Task: Check every line of the data and copy the ones where "orange" appears.

Information:
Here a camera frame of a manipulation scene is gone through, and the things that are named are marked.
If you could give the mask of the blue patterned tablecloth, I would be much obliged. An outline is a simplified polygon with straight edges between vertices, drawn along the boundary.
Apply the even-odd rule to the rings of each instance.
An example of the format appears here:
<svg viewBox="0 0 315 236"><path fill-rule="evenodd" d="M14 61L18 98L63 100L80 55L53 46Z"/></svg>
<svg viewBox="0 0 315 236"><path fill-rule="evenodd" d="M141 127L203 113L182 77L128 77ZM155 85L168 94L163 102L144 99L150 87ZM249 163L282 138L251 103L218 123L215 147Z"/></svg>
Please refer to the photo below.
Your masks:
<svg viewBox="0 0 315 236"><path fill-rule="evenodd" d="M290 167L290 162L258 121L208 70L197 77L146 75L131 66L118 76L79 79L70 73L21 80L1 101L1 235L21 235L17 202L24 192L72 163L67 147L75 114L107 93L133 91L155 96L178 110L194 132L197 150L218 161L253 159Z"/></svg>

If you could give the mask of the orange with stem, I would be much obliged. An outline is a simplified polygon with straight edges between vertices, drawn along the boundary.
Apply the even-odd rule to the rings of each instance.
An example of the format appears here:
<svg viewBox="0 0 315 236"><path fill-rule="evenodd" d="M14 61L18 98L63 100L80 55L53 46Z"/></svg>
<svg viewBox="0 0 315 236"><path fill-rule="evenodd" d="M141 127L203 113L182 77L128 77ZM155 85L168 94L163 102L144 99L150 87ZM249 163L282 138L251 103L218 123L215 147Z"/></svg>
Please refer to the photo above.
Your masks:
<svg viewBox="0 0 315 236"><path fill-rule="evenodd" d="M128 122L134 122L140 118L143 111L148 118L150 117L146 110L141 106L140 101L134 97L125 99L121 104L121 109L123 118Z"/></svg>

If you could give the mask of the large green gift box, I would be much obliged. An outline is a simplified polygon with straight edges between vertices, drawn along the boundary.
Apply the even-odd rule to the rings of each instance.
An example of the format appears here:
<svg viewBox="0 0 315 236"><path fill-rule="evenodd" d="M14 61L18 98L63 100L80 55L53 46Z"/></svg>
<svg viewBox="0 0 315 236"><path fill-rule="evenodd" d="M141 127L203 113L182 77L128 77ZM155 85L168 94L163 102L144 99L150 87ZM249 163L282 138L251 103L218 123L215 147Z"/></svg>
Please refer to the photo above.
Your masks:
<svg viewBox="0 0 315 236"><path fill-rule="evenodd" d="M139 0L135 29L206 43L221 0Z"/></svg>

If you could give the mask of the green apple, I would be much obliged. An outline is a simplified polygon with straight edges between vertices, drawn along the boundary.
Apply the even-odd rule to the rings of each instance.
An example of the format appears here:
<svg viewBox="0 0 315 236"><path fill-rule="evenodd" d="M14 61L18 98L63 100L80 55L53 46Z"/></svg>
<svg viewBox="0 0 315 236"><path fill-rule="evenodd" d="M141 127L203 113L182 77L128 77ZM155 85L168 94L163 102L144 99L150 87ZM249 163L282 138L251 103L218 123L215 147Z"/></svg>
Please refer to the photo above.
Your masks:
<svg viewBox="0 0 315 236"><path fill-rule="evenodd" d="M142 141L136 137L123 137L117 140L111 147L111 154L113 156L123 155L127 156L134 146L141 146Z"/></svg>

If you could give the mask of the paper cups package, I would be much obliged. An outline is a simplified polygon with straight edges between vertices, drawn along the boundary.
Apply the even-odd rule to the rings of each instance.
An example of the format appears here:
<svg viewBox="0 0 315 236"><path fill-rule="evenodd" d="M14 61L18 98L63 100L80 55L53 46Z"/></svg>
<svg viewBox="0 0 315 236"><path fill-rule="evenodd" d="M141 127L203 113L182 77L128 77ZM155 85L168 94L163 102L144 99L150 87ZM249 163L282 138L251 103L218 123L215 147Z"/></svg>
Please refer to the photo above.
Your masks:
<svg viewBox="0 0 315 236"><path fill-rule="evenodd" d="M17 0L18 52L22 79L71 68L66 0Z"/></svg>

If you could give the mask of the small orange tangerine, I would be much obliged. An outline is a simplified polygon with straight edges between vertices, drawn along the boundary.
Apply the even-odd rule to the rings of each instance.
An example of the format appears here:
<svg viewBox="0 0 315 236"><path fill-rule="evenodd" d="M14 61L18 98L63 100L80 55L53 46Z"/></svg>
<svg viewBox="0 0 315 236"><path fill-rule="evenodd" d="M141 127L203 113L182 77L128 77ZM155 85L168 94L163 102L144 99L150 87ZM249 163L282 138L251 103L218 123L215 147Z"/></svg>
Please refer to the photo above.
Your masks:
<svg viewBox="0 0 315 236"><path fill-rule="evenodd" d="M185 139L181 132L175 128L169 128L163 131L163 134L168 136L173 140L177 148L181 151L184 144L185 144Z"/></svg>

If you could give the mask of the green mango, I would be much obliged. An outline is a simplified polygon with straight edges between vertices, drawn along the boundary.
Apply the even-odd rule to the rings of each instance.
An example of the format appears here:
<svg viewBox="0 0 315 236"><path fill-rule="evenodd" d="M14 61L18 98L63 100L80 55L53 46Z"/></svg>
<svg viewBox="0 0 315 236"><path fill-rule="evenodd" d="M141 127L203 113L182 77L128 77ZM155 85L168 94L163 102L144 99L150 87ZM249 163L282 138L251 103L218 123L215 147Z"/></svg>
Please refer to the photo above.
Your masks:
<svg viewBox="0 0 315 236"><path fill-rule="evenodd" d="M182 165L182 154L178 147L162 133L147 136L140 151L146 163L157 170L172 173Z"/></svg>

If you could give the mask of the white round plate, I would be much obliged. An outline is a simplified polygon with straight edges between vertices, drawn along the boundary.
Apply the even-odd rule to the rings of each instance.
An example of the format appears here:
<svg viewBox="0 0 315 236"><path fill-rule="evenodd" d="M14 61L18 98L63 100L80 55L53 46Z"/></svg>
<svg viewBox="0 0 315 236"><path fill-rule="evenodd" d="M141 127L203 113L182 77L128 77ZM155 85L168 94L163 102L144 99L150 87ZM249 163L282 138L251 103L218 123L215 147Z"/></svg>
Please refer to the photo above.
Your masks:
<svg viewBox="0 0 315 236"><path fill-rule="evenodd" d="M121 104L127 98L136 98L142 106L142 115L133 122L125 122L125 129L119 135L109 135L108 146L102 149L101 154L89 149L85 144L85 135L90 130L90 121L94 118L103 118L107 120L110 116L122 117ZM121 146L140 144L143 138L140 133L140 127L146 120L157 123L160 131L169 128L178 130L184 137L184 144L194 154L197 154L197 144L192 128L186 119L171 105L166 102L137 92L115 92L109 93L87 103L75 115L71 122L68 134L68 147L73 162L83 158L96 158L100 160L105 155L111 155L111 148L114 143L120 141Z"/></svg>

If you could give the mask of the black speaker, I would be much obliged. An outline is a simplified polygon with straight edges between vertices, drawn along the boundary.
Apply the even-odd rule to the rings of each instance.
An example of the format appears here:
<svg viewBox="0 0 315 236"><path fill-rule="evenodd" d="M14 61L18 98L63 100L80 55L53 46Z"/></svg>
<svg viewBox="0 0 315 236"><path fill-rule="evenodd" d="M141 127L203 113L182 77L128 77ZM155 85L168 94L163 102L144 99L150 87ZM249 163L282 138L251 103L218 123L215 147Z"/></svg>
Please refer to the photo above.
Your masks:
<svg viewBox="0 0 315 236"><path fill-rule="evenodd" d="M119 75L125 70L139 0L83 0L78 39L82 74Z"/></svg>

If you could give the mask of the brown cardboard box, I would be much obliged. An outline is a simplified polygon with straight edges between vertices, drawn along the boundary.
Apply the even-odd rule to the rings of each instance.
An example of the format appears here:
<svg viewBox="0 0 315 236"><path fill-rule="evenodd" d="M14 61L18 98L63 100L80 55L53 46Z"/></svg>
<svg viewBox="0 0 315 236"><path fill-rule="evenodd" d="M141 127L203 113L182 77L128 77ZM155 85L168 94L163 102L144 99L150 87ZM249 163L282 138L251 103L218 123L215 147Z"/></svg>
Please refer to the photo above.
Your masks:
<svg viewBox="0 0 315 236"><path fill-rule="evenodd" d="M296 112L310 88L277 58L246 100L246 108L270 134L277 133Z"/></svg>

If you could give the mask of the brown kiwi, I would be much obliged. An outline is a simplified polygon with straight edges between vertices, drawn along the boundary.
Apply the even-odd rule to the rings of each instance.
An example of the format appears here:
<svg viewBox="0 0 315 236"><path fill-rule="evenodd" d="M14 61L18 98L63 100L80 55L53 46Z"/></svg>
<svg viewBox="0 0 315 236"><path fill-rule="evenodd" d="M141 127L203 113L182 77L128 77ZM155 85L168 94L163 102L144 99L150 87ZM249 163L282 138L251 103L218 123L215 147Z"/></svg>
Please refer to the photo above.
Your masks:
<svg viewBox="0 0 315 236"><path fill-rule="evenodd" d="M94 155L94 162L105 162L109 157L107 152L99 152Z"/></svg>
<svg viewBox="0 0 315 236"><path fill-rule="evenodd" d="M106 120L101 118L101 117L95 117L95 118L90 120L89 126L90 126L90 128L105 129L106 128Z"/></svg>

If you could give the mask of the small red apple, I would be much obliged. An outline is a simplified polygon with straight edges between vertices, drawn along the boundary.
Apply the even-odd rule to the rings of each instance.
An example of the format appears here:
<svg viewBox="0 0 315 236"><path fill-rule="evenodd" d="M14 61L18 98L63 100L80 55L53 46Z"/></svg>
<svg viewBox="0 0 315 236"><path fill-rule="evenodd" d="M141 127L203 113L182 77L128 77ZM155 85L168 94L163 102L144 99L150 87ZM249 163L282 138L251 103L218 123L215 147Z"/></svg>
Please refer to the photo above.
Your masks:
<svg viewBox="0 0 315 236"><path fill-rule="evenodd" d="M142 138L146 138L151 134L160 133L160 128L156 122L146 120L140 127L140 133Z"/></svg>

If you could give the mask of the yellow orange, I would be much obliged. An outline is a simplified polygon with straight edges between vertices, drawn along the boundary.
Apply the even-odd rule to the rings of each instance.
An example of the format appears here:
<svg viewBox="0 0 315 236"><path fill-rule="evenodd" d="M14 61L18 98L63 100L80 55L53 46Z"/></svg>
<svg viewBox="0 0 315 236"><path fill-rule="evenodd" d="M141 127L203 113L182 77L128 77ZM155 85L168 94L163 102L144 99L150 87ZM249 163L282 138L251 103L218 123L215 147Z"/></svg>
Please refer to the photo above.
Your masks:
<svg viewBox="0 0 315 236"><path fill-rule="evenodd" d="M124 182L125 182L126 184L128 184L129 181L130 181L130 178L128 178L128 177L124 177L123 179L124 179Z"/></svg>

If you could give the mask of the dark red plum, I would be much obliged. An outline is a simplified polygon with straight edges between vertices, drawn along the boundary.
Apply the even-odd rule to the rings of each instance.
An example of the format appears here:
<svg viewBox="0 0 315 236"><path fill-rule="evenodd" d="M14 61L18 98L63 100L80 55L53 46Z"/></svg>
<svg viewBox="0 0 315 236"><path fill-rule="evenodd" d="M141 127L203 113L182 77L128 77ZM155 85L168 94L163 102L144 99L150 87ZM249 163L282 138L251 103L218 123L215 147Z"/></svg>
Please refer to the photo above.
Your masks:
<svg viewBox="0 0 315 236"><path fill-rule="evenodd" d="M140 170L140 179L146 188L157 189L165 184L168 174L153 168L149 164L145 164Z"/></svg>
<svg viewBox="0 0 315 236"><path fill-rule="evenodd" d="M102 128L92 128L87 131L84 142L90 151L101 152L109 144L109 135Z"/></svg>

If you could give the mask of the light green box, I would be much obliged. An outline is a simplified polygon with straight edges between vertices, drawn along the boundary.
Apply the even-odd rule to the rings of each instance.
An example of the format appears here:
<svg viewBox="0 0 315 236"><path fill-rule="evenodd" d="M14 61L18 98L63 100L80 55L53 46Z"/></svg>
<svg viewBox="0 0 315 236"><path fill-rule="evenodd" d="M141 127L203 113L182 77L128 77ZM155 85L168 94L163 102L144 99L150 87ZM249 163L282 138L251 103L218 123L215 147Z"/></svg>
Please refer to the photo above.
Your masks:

Task output:
If you could give the mask of the orange with stem, I would be much obliged. An outline is a simplified polygon with straight edges between vertices, drawn along the boundary.
If you could give the mask of the small orange tangerine, I would be much obliged. An outline is a simplified polygon with straight edges between vertices, drawn along the boundary.
If you could give the mask of the yellow orange, I would be much obliged. An outline is a simplified polygon with straight edges between vertices, drawn along the boundary.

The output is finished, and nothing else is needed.